In a separate incident, also after waiting years, the Christians of Gala' village finally received formal approval to begin restoring their dilapidated church (see pictures here). Soon after, on April 4, 2015, Muslims rioted, hurling stones at Christian homes, businesses and persons. Christian-owned wheat farms were destroyed and their potato crops uprooted. The usual Islamic slogans were shouted: "Islamic! Islamic!" and "There is no God but Allah!"
In July 2015, Muslims suspended prayer in a church in the village of Arab Asnabt. They called for the church to be demolished as part of an effort "to prevent Coptic Christians from practicing their religious rites."
Repeatedly, Christian leaders accuse local officials of inciting Muslim violence against churches. Muslim leaders then point to this violence to deny the church a permit on the grounds that it has attracted violence.
More recently, a church under construction in the village of Swada was attacked by a mob of at least 400 Muslims, possibly incited by local officials. After the attack, the church was closed by the same officials who had previously granted the necessary permits required for its construction. The 3,000 Coptic Christians in Swada, who make up approximately 35% of the population, do not have even one Coptic Orthodox Church to serve them.

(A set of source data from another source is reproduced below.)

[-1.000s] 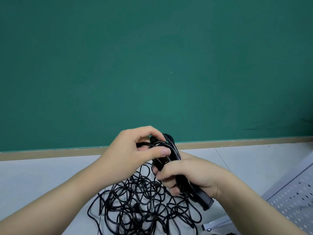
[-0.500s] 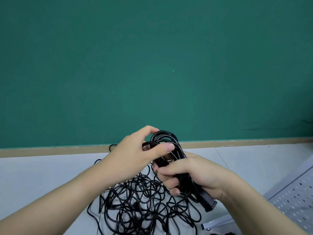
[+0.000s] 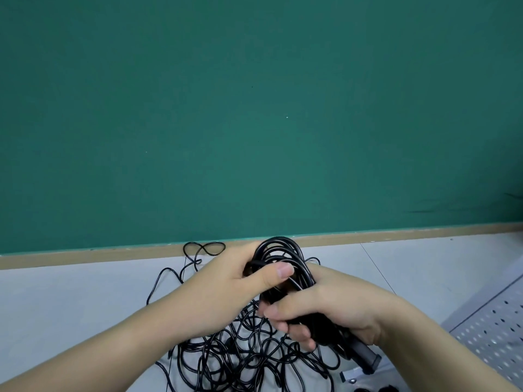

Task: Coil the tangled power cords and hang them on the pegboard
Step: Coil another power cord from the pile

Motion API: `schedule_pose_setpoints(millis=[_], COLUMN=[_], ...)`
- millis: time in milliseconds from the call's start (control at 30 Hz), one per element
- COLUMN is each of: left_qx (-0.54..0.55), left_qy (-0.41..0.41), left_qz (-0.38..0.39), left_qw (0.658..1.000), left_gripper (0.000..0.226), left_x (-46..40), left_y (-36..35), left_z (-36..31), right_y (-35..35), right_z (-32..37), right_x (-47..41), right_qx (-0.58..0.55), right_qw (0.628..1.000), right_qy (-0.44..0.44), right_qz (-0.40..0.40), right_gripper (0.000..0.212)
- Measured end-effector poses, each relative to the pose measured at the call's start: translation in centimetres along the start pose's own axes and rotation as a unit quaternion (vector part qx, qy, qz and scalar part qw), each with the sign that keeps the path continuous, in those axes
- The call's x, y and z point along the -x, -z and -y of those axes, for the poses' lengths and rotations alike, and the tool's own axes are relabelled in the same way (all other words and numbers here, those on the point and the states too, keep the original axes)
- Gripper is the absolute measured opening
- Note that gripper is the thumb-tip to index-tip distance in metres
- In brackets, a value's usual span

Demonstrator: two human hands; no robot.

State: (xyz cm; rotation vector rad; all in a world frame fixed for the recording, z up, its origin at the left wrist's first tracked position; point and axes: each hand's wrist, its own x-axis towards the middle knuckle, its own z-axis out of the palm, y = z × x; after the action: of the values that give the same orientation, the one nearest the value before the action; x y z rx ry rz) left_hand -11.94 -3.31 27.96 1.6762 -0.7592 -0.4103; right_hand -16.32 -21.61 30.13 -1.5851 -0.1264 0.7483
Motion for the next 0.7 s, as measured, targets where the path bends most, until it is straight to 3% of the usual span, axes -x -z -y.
schedule_pose_setpoints(millis=[167, 333, 433, 567, 700], left_qx=[0.04, 0.043, 0.017, -0.021, -0.057], left_qy=[-0.001, -0.01, -0.004, -0.017, -0.02], left_qz=[-0.055, -0.058, -0.06, -0.047, -0.081], left_qw=[0.998, 0.997, 0.998, 0.999, 0.995], left_gripper=[0.033, 0.033, 0.034, 0.031, 0.052], left_x=[-0.7, -1.2, -1.3, -0.9, -0.9], left_y=[0.6, 1.4, 1.8, 1.8, 2.7], left_z=[-0.1, -1.3, -1.1, -0.3, 0.2], right_y=[-0.2, -0.5, -0.9, -0.9, -0.2], right_z=[0.8, 1.1, 1.2, 1.0, 1.1], right_x=[-0.5, -1.1, -1.2, -1.0, -0.7], right_qx=[-0.067, -0.112, -0.09, -0.091, -0.108], right_qw=[0.997, 0.989, 0.991, 0.996, 0.993], right_qy=[0.046, 0.094, 0.093, 0.011, 0.023], right_qz=[-0.008, -0.031, -0.034, 0.009, 0.03], right_gripper=[0.01, 0.032, 0.018, 0.02, 0.007])
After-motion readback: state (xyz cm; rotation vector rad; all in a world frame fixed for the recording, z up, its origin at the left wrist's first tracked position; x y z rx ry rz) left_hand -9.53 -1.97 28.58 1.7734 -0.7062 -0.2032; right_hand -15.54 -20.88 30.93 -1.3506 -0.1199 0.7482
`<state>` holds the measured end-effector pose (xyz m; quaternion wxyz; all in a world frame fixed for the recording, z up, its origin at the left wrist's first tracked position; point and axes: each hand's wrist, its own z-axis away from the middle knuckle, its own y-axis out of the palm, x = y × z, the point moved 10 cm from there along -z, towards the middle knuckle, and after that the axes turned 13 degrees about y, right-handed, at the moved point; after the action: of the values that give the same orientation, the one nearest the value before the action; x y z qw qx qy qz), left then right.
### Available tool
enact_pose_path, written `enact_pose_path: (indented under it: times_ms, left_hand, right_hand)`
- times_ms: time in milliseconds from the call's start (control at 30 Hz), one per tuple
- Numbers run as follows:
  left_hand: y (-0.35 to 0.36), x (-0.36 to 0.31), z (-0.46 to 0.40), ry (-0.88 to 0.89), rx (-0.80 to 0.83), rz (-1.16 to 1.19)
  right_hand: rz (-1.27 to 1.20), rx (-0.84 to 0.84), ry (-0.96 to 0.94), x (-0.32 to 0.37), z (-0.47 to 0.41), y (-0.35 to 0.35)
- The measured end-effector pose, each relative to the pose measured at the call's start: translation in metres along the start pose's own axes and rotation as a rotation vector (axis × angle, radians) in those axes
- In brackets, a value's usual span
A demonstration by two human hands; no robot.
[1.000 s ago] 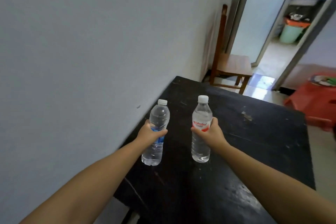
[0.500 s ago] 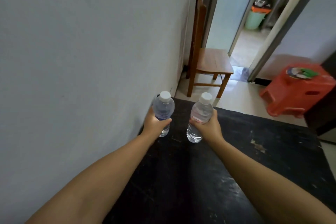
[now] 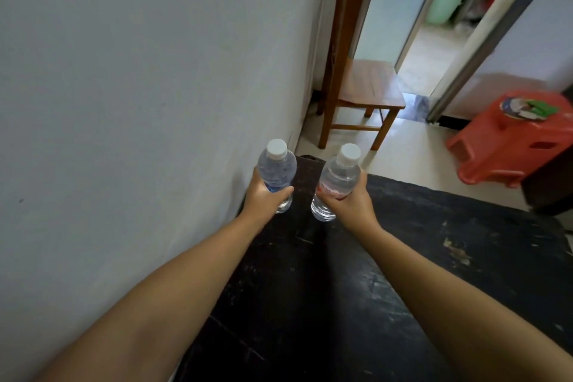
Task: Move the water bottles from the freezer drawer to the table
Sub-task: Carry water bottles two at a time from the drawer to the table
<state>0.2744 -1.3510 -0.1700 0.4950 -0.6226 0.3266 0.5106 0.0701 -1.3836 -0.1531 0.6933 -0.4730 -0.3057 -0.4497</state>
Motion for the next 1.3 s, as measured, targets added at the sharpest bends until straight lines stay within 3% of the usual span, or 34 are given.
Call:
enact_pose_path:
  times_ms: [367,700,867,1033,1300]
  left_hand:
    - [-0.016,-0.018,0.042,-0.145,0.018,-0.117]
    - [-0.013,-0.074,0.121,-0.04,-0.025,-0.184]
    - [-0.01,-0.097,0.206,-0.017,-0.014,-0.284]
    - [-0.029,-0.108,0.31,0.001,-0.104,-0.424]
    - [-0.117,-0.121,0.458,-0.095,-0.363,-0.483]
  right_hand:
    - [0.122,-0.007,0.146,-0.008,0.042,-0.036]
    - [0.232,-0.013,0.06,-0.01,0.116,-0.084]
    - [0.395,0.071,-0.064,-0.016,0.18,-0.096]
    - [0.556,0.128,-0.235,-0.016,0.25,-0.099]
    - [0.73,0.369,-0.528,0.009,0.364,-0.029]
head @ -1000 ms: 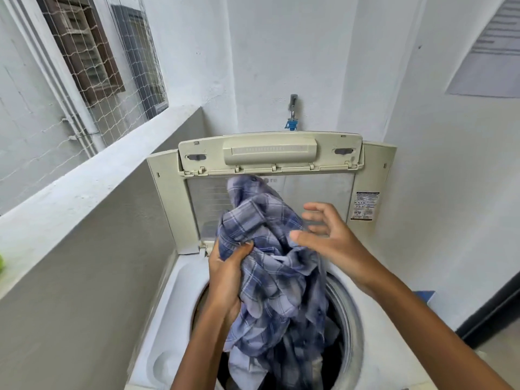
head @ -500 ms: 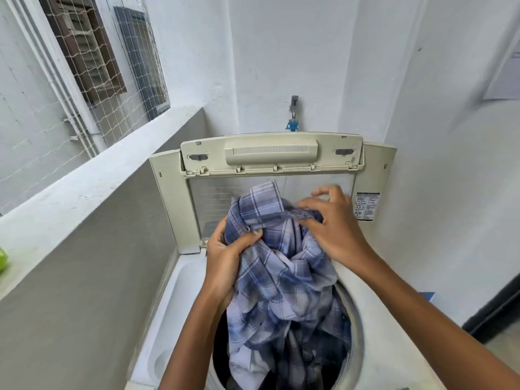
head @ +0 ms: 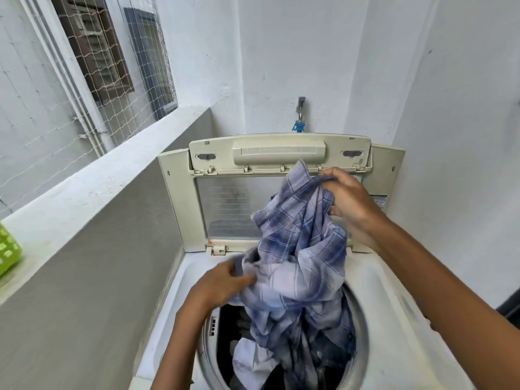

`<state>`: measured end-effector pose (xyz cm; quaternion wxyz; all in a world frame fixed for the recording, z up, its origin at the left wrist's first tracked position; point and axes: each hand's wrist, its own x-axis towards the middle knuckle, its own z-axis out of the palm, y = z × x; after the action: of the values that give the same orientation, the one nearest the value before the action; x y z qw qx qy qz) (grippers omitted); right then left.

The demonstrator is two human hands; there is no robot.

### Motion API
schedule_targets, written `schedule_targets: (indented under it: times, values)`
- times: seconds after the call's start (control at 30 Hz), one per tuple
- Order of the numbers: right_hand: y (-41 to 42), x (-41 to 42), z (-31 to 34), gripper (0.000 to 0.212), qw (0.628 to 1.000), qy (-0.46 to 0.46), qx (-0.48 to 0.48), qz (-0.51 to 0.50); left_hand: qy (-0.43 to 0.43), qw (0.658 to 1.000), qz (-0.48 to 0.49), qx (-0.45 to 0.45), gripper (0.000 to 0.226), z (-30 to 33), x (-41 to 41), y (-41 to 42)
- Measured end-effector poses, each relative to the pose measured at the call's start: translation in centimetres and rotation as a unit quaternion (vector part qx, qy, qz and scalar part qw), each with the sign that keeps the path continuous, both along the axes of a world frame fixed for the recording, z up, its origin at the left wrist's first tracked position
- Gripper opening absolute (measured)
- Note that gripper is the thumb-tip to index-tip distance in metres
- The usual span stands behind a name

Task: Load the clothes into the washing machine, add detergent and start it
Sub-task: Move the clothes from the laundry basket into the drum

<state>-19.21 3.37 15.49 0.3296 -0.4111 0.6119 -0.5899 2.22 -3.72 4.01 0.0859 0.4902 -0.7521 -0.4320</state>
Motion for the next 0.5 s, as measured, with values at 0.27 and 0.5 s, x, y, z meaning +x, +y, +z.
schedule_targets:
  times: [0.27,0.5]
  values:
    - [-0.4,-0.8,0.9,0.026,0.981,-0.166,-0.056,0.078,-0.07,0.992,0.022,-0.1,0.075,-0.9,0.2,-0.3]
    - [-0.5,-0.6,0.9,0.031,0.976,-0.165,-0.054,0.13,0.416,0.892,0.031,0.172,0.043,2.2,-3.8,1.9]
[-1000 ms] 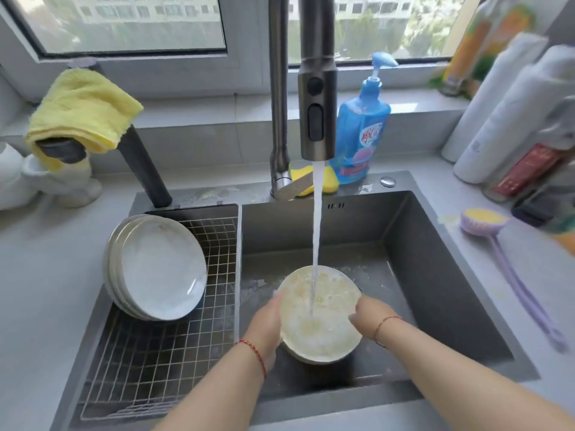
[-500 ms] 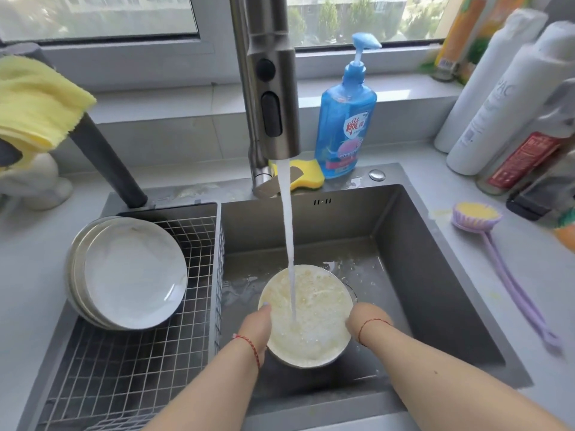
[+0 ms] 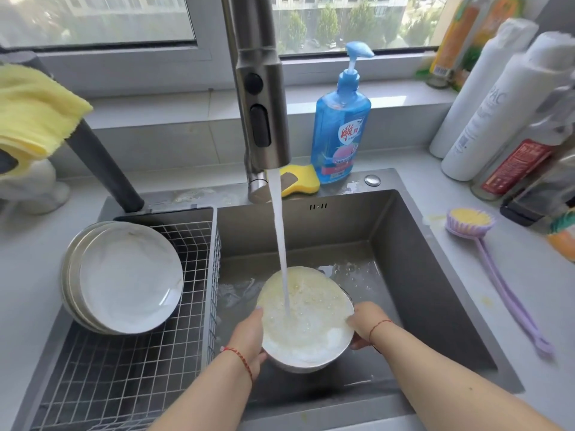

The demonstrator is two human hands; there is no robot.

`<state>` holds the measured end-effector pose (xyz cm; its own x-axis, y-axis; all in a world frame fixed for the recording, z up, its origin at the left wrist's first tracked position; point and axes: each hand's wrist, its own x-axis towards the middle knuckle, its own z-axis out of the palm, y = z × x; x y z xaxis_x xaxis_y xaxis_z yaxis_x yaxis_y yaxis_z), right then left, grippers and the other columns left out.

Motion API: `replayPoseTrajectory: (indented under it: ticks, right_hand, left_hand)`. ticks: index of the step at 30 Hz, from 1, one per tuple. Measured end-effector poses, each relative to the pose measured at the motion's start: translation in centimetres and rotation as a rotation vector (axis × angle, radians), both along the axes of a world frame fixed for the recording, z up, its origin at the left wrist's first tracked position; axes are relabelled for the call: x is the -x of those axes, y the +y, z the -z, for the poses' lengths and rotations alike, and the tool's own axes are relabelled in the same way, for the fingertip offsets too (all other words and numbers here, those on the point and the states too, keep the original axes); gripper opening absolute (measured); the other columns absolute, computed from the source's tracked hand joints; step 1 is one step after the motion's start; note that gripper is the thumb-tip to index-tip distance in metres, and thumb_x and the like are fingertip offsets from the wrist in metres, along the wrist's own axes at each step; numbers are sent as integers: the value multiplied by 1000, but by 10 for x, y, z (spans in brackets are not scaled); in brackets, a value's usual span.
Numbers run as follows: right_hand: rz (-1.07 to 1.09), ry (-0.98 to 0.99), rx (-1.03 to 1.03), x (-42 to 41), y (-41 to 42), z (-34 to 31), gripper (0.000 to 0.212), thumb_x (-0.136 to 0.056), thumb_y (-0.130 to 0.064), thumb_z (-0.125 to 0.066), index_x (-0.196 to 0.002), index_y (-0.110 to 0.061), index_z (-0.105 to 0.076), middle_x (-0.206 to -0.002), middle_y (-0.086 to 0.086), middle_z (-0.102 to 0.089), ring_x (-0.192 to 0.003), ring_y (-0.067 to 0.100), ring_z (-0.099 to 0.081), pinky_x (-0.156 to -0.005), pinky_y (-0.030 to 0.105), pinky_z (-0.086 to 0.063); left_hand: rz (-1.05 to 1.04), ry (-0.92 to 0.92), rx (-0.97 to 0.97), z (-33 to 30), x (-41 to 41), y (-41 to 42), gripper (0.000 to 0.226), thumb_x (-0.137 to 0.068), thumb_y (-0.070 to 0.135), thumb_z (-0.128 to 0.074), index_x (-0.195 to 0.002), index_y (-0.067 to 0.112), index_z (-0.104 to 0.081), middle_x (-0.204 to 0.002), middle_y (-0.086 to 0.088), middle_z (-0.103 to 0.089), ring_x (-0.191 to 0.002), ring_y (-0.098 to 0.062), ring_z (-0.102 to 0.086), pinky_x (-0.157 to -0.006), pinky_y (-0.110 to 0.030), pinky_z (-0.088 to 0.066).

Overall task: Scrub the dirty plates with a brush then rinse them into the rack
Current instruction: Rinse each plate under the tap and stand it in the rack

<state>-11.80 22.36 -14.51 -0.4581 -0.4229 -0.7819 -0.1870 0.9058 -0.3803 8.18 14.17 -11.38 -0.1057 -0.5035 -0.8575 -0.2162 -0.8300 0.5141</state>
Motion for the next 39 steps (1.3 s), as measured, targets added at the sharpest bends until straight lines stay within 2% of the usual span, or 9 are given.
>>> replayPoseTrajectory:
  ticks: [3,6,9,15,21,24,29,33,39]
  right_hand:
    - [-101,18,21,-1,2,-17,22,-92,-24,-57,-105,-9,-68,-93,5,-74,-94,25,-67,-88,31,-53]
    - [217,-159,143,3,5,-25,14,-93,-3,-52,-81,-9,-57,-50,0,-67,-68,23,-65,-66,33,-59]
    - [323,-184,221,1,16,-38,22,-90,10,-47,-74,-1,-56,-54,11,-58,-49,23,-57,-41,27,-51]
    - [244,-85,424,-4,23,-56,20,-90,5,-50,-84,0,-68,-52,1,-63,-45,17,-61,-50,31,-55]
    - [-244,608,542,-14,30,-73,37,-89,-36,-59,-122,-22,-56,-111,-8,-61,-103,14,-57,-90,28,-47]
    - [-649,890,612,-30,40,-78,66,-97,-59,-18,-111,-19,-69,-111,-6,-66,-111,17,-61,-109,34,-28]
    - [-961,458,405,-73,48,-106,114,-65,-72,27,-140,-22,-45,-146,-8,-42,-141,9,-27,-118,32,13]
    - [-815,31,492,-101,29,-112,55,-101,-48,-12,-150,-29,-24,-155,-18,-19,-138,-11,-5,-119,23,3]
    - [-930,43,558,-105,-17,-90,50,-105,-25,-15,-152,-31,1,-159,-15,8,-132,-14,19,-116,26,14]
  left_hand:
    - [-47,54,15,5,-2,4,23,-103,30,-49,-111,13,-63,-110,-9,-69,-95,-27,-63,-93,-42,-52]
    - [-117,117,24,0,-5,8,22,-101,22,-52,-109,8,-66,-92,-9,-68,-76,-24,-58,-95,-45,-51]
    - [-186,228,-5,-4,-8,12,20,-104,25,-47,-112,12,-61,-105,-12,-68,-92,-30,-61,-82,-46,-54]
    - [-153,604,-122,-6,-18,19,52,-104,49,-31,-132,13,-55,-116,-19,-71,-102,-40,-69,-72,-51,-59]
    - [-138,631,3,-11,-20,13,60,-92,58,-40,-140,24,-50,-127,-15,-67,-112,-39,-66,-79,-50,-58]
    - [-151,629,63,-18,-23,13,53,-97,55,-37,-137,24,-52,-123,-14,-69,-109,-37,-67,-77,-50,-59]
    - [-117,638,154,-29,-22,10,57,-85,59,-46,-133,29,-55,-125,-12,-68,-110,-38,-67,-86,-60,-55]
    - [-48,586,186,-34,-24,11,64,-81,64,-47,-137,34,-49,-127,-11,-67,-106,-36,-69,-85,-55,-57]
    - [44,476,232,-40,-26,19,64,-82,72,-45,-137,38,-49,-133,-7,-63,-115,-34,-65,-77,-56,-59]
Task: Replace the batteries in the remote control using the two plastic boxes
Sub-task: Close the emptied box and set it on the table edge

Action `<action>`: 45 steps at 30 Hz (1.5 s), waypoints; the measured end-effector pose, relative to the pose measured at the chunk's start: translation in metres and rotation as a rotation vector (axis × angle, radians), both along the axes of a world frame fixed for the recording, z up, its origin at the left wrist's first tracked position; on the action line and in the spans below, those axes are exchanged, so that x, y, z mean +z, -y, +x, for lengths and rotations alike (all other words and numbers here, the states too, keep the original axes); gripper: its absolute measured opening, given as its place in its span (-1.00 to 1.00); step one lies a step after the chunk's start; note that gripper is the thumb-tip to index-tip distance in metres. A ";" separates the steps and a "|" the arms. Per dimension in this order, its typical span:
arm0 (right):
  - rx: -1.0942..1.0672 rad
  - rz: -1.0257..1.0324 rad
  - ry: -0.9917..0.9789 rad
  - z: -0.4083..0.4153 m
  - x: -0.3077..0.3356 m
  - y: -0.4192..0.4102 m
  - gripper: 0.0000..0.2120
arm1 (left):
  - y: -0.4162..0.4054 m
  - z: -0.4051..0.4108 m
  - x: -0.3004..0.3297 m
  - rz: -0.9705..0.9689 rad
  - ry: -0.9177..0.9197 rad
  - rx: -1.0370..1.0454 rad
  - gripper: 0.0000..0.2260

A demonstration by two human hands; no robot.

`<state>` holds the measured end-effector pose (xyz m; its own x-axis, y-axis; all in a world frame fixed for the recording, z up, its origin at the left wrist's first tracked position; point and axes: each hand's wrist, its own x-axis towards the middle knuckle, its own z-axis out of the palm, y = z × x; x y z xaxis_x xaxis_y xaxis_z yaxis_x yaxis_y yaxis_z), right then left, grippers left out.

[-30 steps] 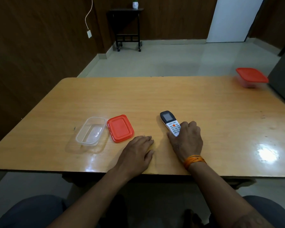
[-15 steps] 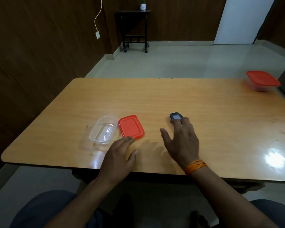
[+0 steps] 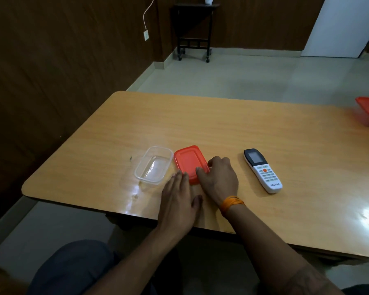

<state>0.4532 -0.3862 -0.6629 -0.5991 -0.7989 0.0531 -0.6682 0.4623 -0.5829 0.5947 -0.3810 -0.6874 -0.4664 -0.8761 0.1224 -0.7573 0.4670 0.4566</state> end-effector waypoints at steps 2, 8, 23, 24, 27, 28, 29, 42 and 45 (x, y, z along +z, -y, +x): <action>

This year, on February 1, the same day as Coptic Christian MP Tharwat Bukhit said nearly 50 churches had been shut down, the priest of St. Rewis Church described how, on the first day Christians met to worship in a fellow Christian's home that he had transformed into a church, "Muslims prevented them so that the church was closed on the very day it was opened."
On February 2, Father Lucas Helmi, an official of the Franciscan Order in Egypt, explained how "the closure of St. George's Church in the village of Hijazah in Qous [shuttered 25 years earlier] goes back to tensions between Coptic and Muslim families in the village, especially the Muslim neighbors around the old church, which is still unfinished because they refused to allow it to be rebuilt after it was demolished."
During a 25-minute interview on Arabic satellite TV, Bishop Agathon revealed  how, after an official council meeting with government leaders on the possibility of building a church, one of the authorities contacted the Islamic sheikhs of the village. The official asked the sheikhs if they stood "with the Coptic church or with the State?"
The sheikhs apparently told the Muslim households to each send one family member to protest the building of the church. Security officials could then point to the "rioting mob" and, as usual, on grounds of security, ban the church.
Raymond Ibrahim, author of Crucified Again: Exposing Islam's New War in Christians (a Gatestone Publication, published by Regnery, April 2013), is a Shillman Fellow at the David Horowitz Freedom Center and Judith Friedman Rosen Writing Fellow at the Middle East Forum
 According to the Conditions of Omar, a Medieval Muslim text that delineates the debilitations Christians must accept in order not to be killed by an Islamic state, Christians are commanded "Not to build a church in our city—nor a monastery, convent, or monk's cell in the surrounding areas—and not to repair those that fall in ruins or are in Muslim quarters; Not to clang our cymbals except lightly and from the innermost recesses of our churches; Not to display a cross on them [churches], nor raise our voices during prayer or readings in our churches anywhere near Muslims..." See Crucified Again, pgs. 24-30
 In his May 2015 interview, Bishop Agathon made many remarks accusing the Egyptian government of being behind the persecution of Christians in Egypt—including the rampant kidnapping of Christian children. A translation of his remarks can be read here.